Cztery różne metody oszustwa i… tyleż samo ofiar. Największa wartość poniesionych strat wyniosła 200 tysięcy złotych. Policja, niemal do znudzenia, ostrzega i przypomina, a jednak – nadal znajdują się osoby bezrefleksyjnie wykonujące różne polecenia.
Młoda mieszkanka powiatu wystawiła na popularnym portalu ogłoszeniowym urządzenie elektroniczne. Otrzymała szybką informację, że towar został sprzedany, a kupiec wpłacił pieniądze – można je wypłacić, pozostaje tylko kliknąć w przesłany link.
Kolejny przypadek: Do 60-latki z Sośnicy zadzwoniła „pracownica banku”, informując, że ktoś chce zaciągnąć kredyt na jej konto. Można to anulować, wystarczy przesłać kody BLIK.
I następny: Do 70-latka z Sikornika zadzwonił „policjant”, informując o zagrożeniu jego oszczędności.

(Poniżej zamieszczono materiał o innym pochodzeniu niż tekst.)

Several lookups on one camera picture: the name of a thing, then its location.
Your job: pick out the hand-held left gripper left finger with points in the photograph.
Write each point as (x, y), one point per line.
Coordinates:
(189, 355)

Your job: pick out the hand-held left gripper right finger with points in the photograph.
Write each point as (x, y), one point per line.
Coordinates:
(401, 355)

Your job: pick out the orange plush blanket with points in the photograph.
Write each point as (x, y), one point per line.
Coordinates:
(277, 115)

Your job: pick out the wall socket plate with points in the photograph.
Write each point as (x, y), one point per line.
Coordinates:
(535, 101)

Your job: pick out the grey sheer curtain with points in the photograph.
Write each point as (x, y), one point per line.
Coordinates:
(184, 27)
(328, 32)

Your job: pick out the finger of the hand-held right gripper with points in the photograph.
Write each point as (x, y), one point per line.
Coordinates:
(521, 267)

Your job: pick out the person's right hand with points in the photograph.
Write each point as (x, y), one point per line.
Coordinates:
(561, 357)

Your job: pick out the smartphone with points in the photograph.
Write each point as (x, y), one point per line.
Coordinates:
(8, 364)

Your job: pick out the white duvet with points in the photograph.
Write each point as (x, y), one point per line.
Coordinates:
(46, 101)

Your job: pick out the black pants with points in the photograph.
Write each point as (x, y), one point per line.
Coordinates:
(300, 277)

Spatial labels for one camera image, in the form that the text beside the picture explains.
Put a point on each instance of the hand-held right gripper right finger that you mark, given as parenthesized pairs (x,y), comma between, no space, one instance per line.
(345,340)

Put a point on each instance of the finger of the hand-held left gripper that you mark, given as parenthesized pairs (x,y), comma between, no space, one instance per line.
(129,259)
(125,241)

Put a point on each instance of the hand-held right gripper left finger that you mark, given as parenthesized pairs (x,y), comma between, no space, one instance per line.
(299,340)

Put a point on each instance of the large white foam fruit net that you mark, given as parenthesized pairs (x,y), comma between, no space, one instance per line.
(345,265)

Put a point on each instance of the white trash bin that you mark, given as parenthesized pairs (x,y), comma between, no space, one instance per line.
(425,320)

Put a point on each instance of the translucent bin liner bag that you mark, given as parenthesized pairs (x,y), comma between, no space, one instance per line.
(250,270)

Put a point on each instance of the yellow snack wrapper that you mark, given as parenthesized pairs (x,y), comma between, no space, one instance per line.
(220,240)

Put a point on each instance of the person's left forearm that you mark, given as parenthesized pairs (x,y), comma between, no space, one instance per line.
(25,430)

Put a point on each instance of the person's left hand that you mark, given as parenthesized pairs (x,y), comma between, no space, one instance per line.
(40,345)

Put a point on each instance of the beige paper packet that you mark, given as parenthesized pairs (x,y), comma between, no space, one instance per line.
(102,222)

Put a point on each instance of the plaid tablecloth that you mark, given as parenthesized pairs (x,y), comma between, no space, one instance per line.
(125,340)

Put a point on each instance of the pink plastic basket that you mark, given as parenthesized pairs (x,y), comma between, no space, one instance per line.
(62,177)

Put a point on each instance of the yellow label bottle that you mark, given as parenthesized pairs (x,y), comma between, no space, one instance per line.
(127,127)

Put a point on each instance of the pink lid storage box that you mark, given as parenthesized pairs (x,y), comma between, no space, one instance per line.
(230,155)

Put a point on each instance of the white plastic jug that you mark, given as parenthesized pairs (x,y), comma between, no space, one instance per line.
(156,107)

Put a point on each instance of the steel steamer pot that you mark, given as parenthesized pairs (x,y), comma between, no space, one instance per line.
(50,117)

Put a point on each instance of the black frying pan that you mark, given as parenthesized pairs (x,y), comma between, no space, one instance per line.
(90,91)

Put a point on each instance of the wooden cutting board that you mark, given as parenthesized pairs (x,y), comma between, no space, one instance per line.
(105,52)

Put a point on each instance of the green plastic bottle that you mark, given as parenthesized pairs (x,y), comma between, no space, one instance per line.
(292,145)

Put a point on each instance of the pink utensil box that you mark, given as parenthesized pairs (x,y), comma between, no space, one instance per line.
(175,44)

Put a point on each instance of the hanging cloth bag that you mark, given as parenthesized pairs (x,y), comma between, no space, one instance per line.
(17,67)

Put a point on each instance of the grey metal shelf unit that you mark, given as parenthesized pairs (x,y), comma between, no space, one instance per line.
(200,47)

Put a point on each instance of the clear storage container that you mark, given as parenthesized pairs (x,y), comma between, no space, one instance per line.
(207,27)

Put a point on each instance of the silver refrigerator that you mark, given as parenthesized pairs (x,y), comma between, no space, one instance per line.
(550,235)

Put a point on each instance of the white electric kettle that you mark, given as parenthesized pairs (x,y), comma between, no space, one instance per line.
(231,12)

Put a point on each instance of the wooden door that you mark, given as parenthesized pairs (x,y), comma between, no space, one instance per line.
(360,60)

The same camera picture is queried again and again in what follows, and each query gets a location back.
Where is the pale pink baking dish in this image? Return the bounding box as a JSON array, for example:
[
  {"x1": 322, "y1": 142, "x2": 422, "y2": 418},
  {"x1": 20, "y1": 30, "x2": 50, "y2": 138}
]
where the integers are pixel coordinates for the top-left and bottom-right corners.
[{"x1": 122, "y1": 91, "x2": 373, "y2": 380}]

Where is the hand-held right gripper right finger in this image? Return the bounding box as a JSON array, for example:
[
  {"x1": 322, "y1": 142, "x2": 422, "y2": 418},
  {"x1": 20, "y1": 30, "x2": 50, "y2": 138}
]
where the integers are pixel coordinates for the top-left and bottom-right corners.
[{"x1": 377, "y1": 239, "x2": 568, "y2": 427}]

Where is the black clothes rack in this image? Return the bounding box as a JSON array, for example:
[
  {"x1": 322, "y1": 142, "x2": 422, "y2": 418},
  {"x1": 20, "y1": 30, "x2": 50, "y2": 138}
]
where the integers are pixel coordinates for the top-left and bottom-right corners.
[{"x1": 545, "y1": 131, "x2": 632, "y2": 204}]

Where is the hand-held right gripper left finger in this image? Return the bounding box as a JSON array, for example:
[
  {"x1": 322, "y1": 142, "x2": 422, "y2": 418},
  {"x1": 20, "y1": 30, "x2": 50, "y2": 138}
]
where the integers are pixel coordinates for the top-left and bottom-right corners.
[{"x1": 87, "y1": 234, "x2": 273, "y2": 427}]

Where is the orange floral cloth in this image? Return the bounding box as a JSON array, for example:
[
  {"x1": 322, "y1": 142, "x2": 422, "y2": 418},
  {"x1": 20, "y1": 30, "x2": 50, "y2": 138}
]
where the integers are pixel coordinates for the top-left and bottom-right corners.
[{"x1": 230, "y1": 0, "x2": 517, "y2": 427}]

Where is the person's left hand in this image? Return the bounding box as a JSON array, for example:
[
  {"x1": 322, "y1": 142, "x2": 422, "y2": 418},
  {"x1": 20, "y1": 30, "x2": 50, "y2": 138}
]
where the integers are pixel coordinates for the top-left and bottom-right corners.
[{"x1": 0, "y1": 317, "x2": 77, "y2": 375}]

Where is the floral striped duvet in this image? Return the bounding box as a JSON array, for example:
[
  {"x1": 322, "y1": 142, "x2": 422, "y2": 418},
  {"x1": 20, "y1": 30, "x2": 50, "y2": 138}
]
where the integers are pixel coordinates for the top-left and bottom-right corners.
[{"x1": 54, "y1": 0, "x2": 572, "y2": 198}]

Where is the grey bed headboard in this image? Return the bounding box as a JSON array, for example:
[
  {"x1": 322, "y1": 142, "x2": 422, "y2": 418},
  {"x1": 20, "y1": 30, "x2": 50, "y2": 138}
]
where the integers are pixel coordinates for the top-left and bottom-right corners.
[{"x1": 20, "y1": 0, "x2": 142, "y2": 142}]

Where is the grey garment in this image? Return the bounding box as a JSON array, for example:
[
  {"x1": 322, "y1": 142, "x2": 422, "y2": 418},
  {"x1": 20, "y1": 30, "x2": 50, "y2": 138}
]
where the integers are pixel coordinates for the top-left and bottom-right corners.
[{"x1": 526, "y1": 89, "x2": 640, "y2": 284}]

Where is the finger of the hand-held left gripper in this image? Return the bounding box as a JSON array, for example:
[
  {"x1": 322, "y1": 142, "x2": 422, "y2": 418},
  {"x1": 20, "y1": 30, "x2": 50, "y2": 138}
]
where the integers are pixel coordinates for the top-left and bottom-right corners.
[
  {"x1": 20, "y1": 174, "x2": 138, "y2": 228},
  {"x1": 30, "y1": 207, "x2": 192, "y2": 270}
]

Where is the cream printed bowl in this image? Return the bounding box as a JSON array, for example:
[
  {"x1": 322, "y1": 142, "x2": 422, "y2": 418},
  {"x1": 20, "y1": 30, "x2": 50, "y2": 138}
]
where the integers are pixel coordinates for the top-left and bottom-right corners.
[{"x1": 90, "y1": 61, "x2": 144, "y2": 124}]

Z kolei 40-letnia mieszkanka tego samego osiedla, próbująca sprzedać mebel na najpopularniejszym portalu internetowym, znalazła „kupca”, który postawił jedyny warunek – opłacenie kuriera.
– Jak się domyślamy, wszystkie te osoby stały się ofiarami oszustów. Straciły odpowiednio: 6700 złotych, 4400 złotych, 200 tys. złotych, 670 złotych. To zgłoszenia z wczoraj, przedwczoraj, z ostatnich dni. Wszystkimi tymi sprawami zajmują się już doświadczeni policjanci – przekazuje podinspektor Marek Słomski, oficer prasowy KMP Gliwice.
Przestępcy korzystają ze starych, znanych metod, ale wymyślają też coraz nowsze sposoby pozyskiwania danych, służących do logowania do bankowości internetowej, a następnie wykradania pieniędzy z kont bankowych.
Monitorują portale ogłoszeniowe i społecznościowe, tworzą fałszywe strony, łudząco podobne do witryn banków lub dzwonią do mieszkańców, podając się za pracowników konkretnych placówek bankowych.
– Oszuści, stosując manipulację, wprowadzają w błąd, aby uzyskać dostęp do aplikacji bankowych. Wtedy bez trudu mogą dokonywać przelewów pieniędzy z cudzego konta. Pamiętajmy, że w Internecie, podobnie jak w życiu, należy stosować zasadę ograniczonego zaufania – przypomina rzecznik gliwickiej policji.